When I first met him, the sweet natured french man shook my hand so hard it rattled me and we rambled on about modern french films, how acupuncture saved my life, and how shitty the weather was. He was charming and nice and very very much in love. His partner was chatty and sweet and they seemed a good, if slightly unlikely match. We were not close friends but would say hello when ever we ran into each other in the tiny microcosm of the world that is the Pacific Northwest.
The last time I saw him was over Pride , I was busy racing about doing things with my band and he walked past gave me a brief squeeze on the shoulder and disappeared shirtlessly into the sea of other buff shirtless men folk . That's how these things go.
When I met him he introduced himself using his real name, never mentioning his past fame as Wilfried Knight. Of course I knew who he was, how could I not in modern queer culture. It didn't matter to me one way or the other. To me Wilfried was the lovely guy I chatted with whenever we ran into each other and occasionally online when I couldn't sleep. I remember discussing my going to France to work, and dumb topical events. He regaled me with a few amusing stories from his porn days and I swapped mine from my art film misadventures. Late last night I learned of his passing and of Jerry's. I was heartbroken.
Details soon emerged and Wilfrieds blog reads now like a suicide manifesto. Jerry hung himself two weeks ago leaving Wilfried a bottle of pills and a bottle of wine, which he took eventually, in the hotel where they were married seven years ago. Wilfried wrote online defending Jerry, as so many hurtful things were being said of him in the wake of his suicide., the most heart wrenching words I've read in sometime “a last proof of love: he goes the hard way (who wants to die hanging?) and leave me the easy road.”
Some are using their deaths as a way to take a stance for same-sex marriage equality, some are using it to rail against the porn industry, others to make it about themselves and how much they lusted after him. Our local media in Portland has been particularly asinine, copy and pasting national stories and quoting the Advocate without having any real voice to lend to the story.
Why am I lending mine? What can I add?
Well it's a response to a repulsed reaction I've had to the coverage. You lost the guy you jerked off to, I lost someone I talked to. And neither of us matter. Both men have families, and close friends. They were in love and their loss and struggle consumed them both. This is tragedy. These two people just wanted to be together as a married couple, and live their lives like anyone else.
A lot of people take issue with the fact Wilfried had worked in porn. He had also been a personal trainer, an acupuncturist and held a law degree in France... There is more to a person than your experience.
Why am I defending porn? I'm not. It's neither here nor there. I'm talking about people, the so-called porn stars .
I work with a lot of them and am friends with many more. It's a job, in an industry- a multi-bilion dollar one. I don't think of it much differently than I do professional athletes personally. I think they do unfortunately represent a black mirror of our own faults and fears . Our vanity, shame and body dysmorphia. But we project these fantasies on to these people who are just messed up guys and gals just like the rest of us. We all need someone to love us, we could all benefit from stability and recognition and maybe just a little less judgment from others.

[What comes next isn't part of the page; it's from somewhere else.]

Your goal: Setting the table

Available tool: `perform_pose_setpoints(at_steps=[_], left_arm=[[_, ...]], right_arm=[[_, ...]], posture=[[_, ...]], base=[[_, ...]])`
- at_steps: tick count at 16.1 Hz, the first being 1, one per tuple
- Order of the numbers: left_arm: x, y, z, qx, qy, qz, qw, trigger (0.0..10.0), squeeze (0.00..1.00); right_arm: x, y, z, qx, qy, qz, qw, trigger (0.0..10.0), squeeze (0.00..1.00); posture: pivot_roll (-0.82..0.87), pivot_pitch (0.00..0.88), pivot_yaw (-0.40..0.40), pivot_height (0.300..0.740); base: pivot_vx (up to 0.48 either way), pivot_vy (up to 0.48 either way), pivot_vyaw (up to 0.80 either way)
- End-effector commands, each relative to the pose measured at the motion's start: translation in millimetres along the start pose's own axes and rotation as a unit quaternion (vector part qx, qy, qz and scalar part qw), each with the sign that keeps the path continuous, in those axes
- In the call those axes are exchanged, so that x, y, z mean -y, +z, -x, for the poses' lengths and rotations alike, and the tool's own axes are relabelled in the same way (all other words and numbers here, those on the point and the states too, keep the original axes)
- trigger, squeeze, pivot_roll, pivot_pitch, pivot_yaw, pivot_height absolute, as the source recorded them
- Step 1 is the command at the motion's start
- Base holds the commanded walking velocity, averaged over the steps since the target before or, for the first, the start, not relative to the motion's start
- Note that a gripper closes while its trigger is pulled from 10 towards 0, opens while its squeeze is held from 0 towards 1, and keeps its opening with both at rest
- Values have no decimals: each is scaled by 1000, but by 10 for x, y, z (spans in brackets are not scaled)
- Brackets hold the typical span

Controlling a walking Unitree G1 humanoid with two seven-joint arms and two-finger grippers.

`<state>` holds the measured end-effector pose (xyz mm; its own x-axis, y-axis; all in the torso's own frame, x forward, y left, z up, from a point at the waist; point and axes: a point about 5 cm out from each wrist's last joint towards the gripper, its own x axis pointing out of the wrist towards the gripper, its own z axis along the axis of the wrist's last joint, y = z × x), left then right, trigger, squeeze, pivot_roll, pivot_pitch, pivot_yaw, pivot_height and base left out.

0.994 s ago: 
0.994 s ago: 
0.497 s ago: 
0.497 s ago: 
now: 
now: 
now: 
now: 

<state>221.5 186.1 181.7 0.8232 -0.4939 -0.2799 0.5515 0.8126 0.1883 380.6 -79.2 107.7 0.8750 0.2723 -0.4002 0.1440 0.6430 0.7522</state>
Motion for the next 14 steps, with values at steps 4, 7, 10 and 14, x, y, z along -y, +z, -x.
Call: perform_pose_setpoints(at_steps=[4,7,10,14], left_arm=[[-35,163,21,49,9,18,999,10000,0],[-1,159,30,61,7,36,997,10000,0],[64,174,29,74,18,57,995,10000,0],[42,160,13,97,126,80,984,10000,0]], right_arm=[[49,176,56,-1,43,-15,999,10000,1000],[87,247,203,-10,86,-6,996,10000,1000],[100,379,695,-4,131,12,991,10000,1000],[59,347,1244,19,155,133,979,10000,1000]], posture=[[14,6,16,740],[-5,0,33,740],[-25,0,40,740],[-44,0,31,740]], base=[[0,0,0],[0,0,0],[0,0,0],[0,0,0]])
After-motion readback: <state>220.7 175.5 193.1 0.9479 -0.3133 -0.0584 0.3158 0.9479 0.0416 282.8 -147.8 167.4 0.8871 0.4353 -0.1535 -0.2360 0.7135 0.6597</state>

I'm saddened by the news. I'm saddened by loss and grief and angry at the loss. I'm angry at the light flickering out again and again in life. I'm disgusted by the lack of empathy and callous nature of people who hide behind the veil on anonymity on the internet. I'm saddened by the break down of decency and humanity. The self absorption it takes to call others shallow and self absorbed for living their own lives. It is wildly foolish to view a flickering image, in a constructed scene, with lights and a script and craft services just to the side, a paycheck and job, producing a product the viewer themselves has sought out to consume. To judge them from this false construct. To take this fantasy as reality and then discard the person sickens me.
I'm stepping down off my soap box now. I'm going to go quietly be sad and hope somewhere beyond the pale veil there are two souls finding safety and solace in each other once more. It's all we can hope for now, those left behind to live.